Question

Out of 7 consonants and 4 vowels, words are to be formed each having only 3 consonants and 2 vowels. The number of such words formed is :
(a)210
(b)25200
(c)2520
(d)302400

Answer 1

Hint: Use the formula: Number of words formed = Number of ways of selecting 3 consonants $\times $ number of ways of selecting 2 vowels $\times $ total permutations of 5 alphabets .

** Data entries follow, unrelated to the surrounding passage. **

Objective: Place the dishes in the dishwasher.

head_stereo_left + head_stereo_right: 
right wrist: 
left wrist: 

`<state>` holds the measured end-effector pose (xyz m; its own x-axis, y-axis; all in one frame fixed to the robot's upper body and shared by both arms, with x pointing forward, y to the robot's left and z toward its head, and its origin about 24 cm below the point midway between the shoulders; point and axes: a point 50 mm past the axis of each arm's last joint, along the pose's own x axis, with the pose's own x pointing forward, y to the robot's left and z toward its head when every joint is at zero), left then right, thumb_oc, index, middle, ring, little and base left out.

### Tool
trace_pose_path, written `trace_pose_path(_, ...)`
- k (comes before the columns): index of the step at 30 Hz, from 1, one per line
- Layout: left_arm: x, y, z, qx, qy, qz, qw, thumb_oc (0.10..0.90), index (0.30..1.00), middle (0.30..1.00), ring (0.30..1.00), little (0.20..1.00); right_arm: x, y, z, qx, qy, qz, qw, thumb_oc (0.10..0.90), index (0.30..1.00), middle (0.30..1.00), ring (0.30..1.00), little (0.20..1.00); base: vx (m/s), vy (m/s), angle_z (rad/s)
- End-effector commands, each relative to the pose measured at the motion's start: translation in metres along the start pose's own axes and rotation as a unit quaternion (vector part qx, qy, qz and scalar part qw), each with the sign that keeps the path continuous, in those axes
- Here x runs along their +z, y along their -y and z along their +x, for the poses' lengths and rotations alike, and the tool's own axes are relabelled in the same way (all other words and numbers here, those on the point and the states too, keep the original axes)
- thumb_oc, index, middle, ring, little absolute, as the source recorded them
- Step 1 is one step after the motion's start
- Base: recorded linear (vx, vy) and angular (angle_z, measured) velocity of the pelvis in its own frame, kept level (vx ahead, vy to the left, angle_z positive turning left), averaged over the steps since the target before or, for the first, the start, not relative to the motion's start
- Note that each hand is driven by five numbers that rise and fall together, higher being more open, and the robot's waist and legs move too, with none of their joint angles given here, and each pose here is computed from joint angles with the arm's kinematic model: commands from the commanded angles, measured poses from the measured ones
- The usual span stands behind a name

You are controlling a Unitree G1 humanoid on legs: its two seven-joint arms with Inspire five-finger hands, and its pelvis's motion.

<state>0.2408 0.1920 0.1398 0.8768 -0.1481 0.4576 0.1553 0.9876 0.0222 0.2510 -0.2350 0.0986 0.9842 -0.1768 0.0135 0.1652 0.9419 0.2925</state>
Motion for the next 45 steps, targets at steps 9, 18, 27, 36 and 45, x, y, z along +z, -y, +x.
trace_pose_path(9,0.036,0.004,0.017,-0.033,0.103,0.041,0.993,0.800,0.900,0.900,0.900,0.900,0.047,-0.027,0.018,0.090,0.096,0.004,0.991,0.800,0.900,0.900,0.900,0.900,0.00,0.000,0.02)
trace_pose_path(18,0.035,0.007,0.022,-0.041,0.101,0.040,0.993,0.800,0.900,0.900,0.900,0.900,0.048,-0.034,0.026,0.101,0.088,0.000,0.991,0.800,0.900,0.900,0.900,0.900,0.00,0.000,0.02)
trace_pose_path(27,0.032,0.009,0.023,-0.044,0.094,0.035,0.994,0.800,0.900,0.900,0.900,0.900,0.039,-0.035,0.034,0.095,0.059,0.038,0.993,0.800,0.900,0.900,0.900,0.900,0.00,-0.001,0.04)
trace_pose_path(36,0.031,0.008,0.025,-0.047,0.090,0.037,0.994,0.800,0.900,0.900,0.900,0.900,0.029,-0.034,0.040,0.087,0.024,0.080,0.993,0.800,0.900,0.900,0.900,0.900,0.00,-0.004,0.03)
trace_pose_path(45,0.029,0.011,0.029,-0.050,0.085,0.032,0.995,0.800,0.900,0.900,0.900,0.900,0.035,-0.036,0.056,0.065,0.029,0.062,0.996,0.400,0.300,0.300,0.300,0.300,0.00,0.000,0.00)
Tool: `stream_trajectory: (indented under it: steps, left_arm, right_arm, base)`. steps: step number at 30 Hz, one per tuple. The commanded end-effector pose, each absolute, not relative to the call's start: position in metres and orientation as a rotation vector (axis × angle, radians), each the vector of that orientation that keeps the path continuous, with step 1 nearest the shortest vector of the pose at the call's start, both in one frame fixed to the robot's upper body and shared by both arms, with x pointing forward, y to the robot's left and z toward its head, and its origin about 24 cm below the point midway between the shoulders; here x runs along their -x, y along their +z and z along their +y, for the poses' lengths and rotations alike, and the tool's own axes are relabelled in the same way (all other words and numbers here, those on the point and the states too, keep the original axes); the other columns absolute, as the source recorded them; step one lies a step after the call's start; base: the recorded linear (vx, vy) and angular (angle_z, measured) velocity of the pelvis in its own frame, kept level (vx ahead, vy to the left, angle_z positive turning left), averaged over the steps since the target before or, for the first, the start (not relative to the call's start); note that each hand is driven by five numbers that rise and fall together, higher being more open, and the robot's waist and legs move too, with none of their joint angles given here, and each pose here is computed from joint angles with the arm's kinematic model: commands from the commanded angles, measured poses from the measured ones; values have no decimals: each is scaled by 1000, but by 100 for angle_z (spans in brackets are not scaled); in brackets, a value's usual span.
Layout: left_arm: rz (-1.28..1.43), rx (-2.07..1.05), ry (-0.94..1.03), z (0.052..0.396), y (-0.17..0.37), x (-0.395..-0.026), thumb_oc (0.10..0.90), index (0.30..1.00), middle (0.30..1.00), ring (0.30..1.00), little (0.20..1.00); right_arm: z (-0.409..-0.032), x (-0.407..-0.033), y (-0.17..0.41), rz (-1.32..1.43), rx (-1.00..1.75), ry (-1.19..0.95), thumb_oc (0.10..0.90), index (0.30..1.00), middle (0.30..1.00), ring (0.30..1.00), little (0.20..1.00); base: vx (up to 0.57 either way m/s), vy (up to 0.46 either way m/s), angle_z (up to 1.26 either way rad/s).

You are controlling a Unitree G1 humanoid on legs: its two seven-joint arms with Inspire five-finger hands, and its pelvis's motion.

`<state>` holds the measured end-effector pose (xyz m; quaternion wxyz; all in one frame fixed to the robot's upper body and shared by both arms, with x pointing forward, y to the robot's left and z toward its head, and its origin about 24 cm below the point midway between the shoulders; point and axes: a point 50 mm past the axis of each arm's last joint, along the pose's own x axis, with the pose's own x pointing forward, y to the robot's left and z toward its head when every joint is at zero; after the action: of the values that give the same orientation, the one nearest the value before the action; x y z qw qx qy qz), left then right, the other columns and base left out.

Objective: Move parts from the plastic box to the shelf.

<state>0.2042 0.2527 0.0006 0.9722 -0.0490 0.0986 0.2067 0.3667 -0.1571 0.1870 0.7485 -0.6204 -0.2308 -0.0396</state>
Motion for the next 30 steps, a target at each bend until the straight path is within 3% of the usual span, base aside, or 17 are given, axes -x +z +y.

Complete step by step answer:
Number of ways of selecting 3 consonants is ${}^{7}{{C}_{3}}=35$, number of ways of selecting 2 vowels is ${}^{4}{{C}_{2}}=6$, and total permutations of 5 alphabets is $5!=120$.
We are given that out of 7 consonants and 4 vowels, words are to be formed each having only 3 consonants and 2 vowels.
We need to find the number of such words that can be formed.
We will use the principle of combinations to solve this question.
We know that the number of ways to choose r things from a total of n things is ${}^{n}{{C}_{r}}$
${}^{n}{{C}_{r}}=\dfrac{n!}{r!\left( n-r \right)!}$
In this question, we will need 3 consonants out of the 7 consonants and 2 vowels out of the 4 vowels.
First, we will find the number of ways to select 3 out of 7 consonants. This is given by:
${}^{7}{{C}_{3}}=\dfrac{7!}{3!4!}$
${}^{7}{{C}_{3}}=35$ …(1)
Now, we will find the number of ways to select 2 out of 4 consonants. This is given by:
${}^{4}{{C}_{2}}=\dfrac{4!}{2!2!}$
${}^{4}{{C}_{2}}=6$ …(2)
So, now we have all the letters which are required.
We now have to arrange these letters to form different words by making different permutations using these letters.
We know that the number of permutations of n alphabets is equal to $n!$.
We have 3 consonants and 2 vowels which makes it 5 alphabets.
So, the number of permutations using 5 alphabets is equal to $5!=120$ …(3)
We will now find the total number of required words formed by multiplying (1), (2), and (3)
Number of words formed = Number of ways of selecting 3 consonants $\times $ number of ways of selecting 2 vowels $\times $ total permutations of 5 alphabets
Number of words formed$={}^{7}{{C}_{3}}\times {}^{4}{{C}_{2}}\times 5!$
                   $=35\times 6\times 120=25200$
So, the total number of words formed are 25200

Hence, option (b) is correct.

Note: In this question, it is very important to know the following formulae: the number of ways to choose r things from a total of n things is ${}^{n}{{C}_{r}}=\dfrac{n!}{r!\left( n-r \right)!}$, and the number of permutations of n alphabets is equal to $n!$.